[[ Dataset section, beginning ]]

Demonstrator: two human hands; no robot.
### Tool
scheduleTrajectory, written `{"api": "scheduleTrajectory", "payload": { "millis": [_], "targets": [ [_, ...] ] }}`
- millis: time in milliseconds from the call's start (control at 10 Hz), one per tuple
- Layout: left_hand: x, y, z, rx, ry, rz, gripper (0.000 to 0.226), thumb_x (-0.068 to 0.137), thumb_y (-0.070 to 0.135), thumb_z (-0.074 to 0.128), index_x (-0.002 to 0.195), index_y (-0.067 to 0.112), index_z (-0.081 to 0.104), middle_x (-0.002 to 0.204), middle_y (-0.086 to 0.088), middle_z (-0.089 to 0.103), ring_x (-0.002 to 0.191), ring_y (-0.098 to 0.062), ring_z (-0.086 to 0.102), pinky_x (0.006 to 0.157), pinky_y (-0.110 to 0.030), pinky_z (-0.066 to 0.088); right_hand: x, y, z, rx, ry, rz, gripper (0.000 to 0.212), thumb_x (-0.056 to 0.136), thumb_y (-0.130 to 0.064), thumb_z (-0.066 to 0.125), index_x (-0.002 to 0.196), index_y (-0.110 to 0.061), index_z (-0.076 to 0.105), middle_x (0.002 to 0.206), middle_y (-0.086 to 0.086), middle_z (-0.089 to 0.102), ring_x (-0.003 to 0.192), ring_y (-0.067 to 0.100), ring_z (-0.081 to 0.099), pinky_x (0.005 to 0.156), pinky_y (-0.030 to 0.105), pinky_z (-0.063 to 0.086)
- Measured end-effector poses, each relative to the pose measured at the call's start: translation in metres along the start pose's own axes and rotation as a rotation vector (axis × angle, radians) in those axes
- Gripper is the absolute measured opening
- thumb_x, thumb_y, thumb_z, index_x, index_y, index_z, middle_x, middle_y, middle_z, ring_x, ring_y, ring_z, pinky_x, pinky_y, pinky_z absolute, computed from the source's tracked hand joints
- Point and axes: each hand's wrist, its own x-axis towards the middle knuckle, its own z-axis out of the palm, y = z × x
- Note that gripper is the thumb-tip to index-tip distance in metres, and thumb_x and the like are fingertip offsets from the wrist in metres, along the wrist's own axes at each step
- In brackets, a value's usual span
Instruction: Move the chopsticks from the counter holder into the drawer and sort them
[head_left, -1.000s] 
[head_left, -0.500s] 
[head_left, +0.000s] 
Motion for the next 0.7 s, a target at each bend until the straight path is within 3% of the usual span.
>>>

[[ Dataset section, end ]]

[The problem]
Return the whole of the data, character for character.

[Written response]
Demonstrator: two human hands; no robot.
### Tool
scheduleTrajectory, written `{"api": "scheduleTrajectory", "payload": { "millis": [_], "targets": [ [_, ...] ] }}`
- millis: time in milliseconds from the call's start (control at 10 Hz), one per tuple
- Layout: left_hand: x, y, z, rx, ry, rz, gripper (0.000 to 0.226), thumb_x (-0.068 to 0.137), thumb_y (-0.070 to 0.135), thumb_z (-0.074 to 0.128), index_x (-0.002 to 0.195), index_y (-0.067 to 0.112), index_z (-0.081 to 0.104), middle_x (-0.002 to 0.204), middle_y (-0.086 to 0.088), middle_z (-0.089 to 0.103), ring_x (-0.002 to 0.191), ring_y (-0.098 to 0.062), ring_z (-0.086 to 0.102), pinky_x (0.006 to 0.157), pinky_y (-0.110 to 0.030), pinky_z (-0.066 to 0.088); right_hand: x, y, z, rx, ry, rz, gripper (0.000 to 0.212), thumb_x (-0.056 to 0.136), thumb_y (-0.130 to 0.064), thumb_z (-0.066 to 0.125), index_x (-0.002 to 0.196), index_y (-0.110 to 0.061), index_z (-0.076 to 0.105), middle_x (0.002 to 0.206), middle_y (-0.086 to 0.086), middle_z (-0.089 to 0.102), ring_x (-0.003 to 0.192), ring_y (-0.067 to 0.100), ring_z (-0.081 to 0.099), pinky_x (0.005 to 0.156), pinky_y (-0.030 to 0.105), pinky_z (-0.063 to 0.086)
- Measured end-effector poses, each relative to the pose measured at the call's start: translation in metres along the start pose's own axes and rotation as a rotation vector (axis × angle, radians) in those axes
- Gripper is the absolute measured opening
- thumb_x, thumb_y, thumb_z, index_x, index_y, index_z, middle_x, middle_y, middle_z, ring_x, ring_y, ring_z, pinky_x, pinky_y, pinky_z absolute, computed from the source's tracked hand joints
- Point and axes: each hand's wrist, its own x-axis towards the middle knuckle, its own z-axis out of the palm, y = z × x
- Note that gripper is the thumb-tip to index-tip distance in metres, and thumb_x and the like are fingertip offsets from the wrist in metres, along the wrist's own axes at each step
- In brackets, a value's usual span
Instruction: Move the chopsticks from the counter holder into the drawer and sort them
[head_left, -1.000s] 
[head_left, -0.500s] 
[head_left, +0.000s] 
Motion for the next 0.7 s, a target at each bend until the straight path is within 3% of the usual span.
>>>

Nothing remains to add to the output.